Saved data entries ▸
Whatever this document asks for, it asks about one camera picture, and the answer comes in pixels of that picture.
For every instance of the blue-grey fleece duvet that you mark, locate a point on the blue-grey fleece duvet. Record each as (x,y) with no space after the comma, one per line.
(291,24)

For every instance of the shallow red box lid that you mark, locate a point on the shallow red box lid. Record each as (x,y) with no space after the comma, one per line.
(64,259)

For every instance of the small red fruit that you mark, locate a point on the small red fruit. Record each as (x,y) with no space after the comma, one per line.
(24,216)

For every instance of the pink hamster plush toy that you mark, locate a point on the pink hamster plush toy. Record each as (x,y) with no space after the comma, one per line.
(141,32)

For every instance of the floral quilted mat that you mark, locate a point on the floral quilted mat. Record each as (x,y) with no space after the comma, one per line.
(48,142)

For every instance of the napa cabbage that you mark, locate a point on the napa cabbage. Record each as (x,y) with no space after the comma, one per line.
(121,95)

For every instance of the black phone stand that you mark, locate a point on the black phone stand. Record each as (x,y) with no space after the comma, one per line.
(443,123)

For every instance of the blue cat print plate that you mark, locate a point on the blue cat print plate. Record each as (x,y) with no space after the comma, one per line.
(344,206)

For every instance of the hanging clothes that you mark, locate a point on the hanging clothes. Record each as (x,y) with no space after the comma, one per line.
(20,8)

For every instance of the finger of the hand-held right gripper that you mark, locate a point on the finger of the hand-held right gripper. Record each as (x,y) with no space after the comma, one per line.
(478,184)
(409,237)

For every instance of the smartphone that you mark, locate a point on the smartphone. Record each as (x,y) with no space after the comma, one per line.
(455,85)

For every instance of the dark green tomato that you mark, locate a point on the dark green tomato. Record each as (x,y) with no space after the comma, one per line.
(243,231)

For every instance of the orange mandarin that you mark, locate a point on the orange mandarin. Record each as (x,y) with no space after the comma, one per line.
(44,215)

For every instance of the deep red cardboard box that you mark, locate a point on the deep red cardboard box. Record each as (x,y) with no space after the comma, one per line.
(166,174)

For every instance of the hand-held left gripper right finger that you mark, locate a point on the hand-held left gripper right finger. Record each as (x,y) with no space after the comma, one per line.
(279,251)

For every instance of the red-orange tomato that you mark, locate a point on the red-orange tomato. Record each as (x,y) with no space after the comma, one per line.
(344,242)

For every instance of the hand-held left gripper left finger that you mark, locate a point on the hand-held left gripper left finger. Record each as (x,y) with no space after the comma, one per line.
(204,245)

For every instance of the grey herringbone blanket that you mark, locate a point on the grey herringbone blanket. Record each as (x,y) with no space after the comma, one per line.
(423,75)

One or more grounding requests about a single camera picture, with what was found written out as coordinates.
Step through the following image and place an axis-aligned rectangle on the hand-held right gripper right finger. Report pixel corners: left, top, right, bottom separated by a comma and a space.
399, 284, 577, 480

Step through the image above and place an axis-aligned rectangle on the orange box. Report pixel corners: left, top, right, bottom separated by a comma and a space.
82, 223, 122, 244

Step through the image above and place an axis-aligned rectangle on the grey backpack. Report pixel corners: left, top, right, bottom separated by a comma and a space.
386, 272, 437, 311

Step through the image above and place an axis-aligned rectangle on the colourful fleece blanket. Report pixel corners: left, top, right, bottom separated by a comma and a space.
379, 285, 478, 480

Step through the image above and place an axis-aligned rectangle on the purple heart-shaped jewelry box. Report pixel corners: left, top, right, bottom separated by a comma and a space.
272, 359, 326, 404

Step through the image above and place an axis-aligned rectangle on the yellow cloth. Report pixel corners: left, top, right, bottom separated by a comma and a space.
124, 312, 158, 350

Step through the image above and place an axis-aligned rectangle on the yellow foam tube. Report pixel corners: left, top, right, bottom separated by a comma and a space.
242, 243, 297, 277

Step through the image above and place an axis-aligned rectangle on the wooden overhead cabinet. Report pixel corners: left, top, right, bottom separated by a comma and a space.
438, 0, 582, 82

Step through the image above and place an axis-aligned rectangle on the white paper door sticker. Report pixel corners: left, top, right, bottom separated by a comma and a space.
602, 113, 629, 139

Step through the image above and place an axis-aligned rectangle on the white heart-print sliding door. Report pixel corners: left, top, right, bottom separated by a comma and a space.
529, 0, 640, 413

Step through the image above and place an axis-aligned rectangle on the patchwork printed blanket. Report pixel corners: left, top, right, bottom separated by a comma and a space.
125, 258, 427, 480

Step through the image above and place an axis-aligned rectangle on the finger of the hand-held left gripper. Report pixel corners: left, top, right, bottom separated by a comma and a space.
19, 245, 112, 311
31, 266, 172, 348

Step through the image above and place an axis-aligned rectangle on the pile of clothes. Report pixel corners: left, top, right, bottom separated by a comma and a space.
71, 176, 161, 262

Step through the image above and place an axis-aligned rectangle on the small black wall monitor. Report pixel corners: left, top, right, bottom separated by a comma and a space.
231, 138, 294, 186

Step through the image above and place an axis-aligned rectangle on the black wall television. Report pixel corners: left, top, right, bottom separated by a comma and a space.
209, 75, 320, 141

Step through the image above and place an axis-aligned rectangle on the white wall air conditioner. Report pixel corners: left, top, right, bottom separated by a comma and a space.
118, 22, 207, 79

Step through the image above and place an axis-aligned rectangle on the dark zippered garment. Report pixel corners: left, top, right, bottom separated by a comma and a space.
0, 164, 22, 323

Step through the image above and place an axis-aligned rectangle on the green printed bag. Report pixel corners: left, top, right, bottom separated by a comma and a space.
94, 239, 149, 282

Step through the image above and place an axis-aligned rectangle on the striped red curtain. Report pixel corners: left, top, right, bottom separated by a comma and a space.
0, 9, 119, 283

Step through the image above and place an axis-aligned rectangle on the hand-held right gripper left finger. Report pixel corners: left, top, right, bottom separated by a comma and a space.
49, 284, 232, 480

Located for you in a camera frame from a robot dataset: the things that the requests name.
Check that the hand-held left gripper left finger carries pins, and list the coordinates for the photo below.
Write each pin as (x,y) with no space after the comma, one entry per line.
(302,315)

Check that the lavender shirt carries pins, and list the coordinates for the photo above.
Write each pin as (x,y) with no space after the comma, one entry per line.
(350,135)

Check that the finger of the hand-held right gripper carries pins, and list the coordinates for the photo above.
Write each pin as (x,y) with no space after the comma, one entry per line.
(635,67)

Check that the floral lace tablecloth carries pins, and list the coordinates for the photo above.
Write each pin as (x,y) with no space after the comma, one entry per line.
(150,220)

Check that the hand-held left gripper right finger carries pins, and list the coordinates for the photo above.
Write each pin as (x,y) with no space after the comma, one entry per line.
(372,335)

Exercise details ▸ Each entry above needs to be retyped exactly as it appears.

Answer area ▸
Whatever this document asks for, it asks about one camera picture, and the answer comes in pixels of that picture.
For every instance of the blue-grey fleece duvet that you mark, locate a point on the blue-grey fleece duvet. Record each as (x,y) with no space after the comma, one per line.
(291,24)

For every instance of the shallow red box lid that you mark, locate a point on the shallow red box lid. Record each as (x,y) with no space after the comma, one per line.
(64,259)

For every instance of the small red fruit that you mark, locate a point on the small red fruit. Record each as (x,y) with no space after the comma, one per line.
(24,216)

For every instance of the pink hamster plush toy that you mark, locate a point on the pink hamster plush toy. Record each as (x,y) with no space after the comma, one per line.
(141,32)

For every instance of the floral quilted mat that you mark, locate a point on the floral quilted mat. Record each as (x,y) with no space after the comma, one per line.
(48,142)

For every instance of the napa cabbage that you mark, locate a point on the napa cabbage. Record each as (x,y) with no space after the comma, one per line.
(121,95)

For every instance of the black phone stand that you mark, locate a point on the black phone stand. Record each as (x,y) with no space after the comma, one per line.
(443,123)

For every instance of the blue cat print plate that you mark, locate a point on the blue cat print plate. Record each as (x,y) with no space after the comma, one per line.
(344,206)

For every instance of the hanging clothes that you mark, locate a point on the hanging clothes. Record each as (x,y) with no space after the comma, one per line.
(20,8)

For every instance of the finger of the hand-held right gripper that you mark, locate a point on the finger of the hand-held right gripper. Record each as (x,y) with no space after the comma, one per line.
(478,184)
(409,237)

For every instance of the smartphone that you mark, locate a point on the smartphone. Record each as (x,y) with no space after the comma, one per line.
(455,85)

For every instance of the dark green tomato that you mark, locate a point on the dark green tomato. Record each as (x,y) with no space after the comma, one per line.
(243,231)

For every instance of the orange mandarin that you mark, locate a point on the orange mandarin. Record each as (x,y) with no space after the comma, one per line.
(44,215)

For every instance of the deep red cardboard box that you mark, locate a point on the deep red cardboard box. Record each as (x,y) with no space after the comma, one per line.
(166,174)

For every instance of the hand-held left gripper right finger that you mark, locate a point on the hand-held left gripper right finger. Record each as (x,y) with no space after the comma, one per line.
(279,251)

For every instance of the red-orange tomato that you mark, locate a point on the red-orange tomato. Record each as (x,y) with no space after the comma, one per line.
(344,242)

For every instance of the hand-held left gripper left finger that you mark, locate a point on the hand-held left gripper left finger. Record each as (x,y) with no space after the comma, one per line.
(204,245)

For every instance of the grey herringbone blanket that you mark, locate a point on the grey herringbone blanket. Record each as (x,y) with no space after the comma, one per line.
(423,75)

One or more grounding requests about a single camera picture, with what was found written out as coordinates.
Step through the following image and place an axis-aligned rectangle on the hand-held right gripper right finger. Report pixel corners: left, top, right, bottom separated by a comma and a space.
399, 284, 577, 480

Step through the image above and place an axis-aligned rectangle on the orange box. Report pixel corners: left, top, right, bottom separated by a comma and a space.
82, 223, 122, 244

Step through the image above and place an axis-aligned rectangle on the grey backpack. Report pixel corners: left, top, right, bottom separated by a comma and a space.
386, 272, 437, 311

Step through the image above and place an axis-aligned rectangle on the colourful fleece blanket. Report pixel corners: left, top, right, bottom separated by a comma and a space.
379, 285, 478, 480

Step through the image above and place an axis-aligned rectangle on the purple heart-shaped jewelry box. Report pixel corners: left, top, right, bottom separated by a comma and a space.
272, 359, 326, 404

Step through the image above and place an axis-aligned rectangle on the yellow cloth. Report pixel corners: left, top, right, bottom separated by a comma and a space.
124, 312, 158, 350

Step through the image above and place an axis-aligned rectangle on the yellow foam tube. Report pixel corners: left, top, right, bottom separated by a comma and a space.
242, 243, 297, 277

Step through the image above and place an axis-aligned rectangle on the wooden overhead cabinet. Report pixel corners: left, top, right, bottom separated by a comma and a space.
438, 0, 582, 82

Step through the image above and place an axis-aligned rectangle on the white paper door sticker. Report pixel corners: left, top, right, bottom separated by a comma and a space.
602, 113, 629, 139

Step through the image above and place an axis-aligned rectangle on the white heart-print sliding door. Report pixel corners: left, top, right, bottom separated by a comma and a space.
529, 0, 640, 413

Step through the image above and place an axis-aligned rectangle on the patchwork printed blanket. Report pixel corners: left, top, right, bottom separated by a comma and a space.
125, 258, 427, 480

Step through the image above and place an axis-aligned rectangle on the finger of the hand-held left gripper. Report pixel corners: left, top, right, bottom separated by a comma and a space.
19, 245, 112, 311
31, 266, 172, 348

Step through the image above and place an axis-aligned rectangle on the pile of clothes. Report pixel corners: left, top, right, bottom separated by a comma and a space.
71, 176, 161, 262

Step through the image above and place an axis-aligned rectangle on the small black wall monitor. Report pixel corners: left, top, right, bottom separated by a comma and a space.
231, 138, 294, 186

Step through the image above and place an axis-aligned rectangle on the black wall television. Report pixel corners: left, top, right, bottom separated by a comma and a space.
209, 75, 320, 141

Step through the image above and place an axis-aligned rectangle on the white wall air conditioner. Report pixel corners: left, top, right, bottom separated by a comma and a space.
118, 22, 207, 79

Step through the image above and place an axis-aligned rectangle on the dark zippered garment. Report pixel corners: left, top, right, bottom separated by a comma and a space.
0, 164, 22, 323

Step through the image above and place an axis-aligned rectangle on the green printed bag. Report pixel corners: left, top, right, bottom separated by a comma and a space.
94, 239, 149, 282

Step through the image above and place an axis-aligned rectangle on the striped red curtain. Report pixel corners: left, top, right, bottom separated by a comma and a space.
0, 9, 119, 283

Step through the image above and place an axis-aligned rectangle on the hand-held right gripper left finger. Report pixel corners: left, top, right, bottom separated by a comma and a space.
49, 284, 232, 480

Located for you in a camera frame from a robot dataset: the things that the requests name.
Check that the hand-held left gripper left finger carries pins, and list the coordinates for the photo below.
Write each pin as (x,y) with no space after the comma, one entry per line.
(302,315)

Check that the lavender shirt carries pins, and list the coordinates for the photo above.
Write each pin as (x,y) with no space after the comma, one entry per line.
(350,135)

Check that the finger of the hand-held right gripper carries pins, and list the coordinates for the photo above.
Write each pin as (x,y) with no space after the comma, one entry per line.
(635,67)

Check that the floral lace tablecloth carries pins, and list the coordinates for the photo above.
Write each pin as (x,y) with no space after the comma, one entry per line.
(150,220)

Check that the hand-held left gripper right finger carries pins, and list the coordinates for the photo above.
Write each pin as (x,y) with no space after the comma, one entry per line.
(372,335)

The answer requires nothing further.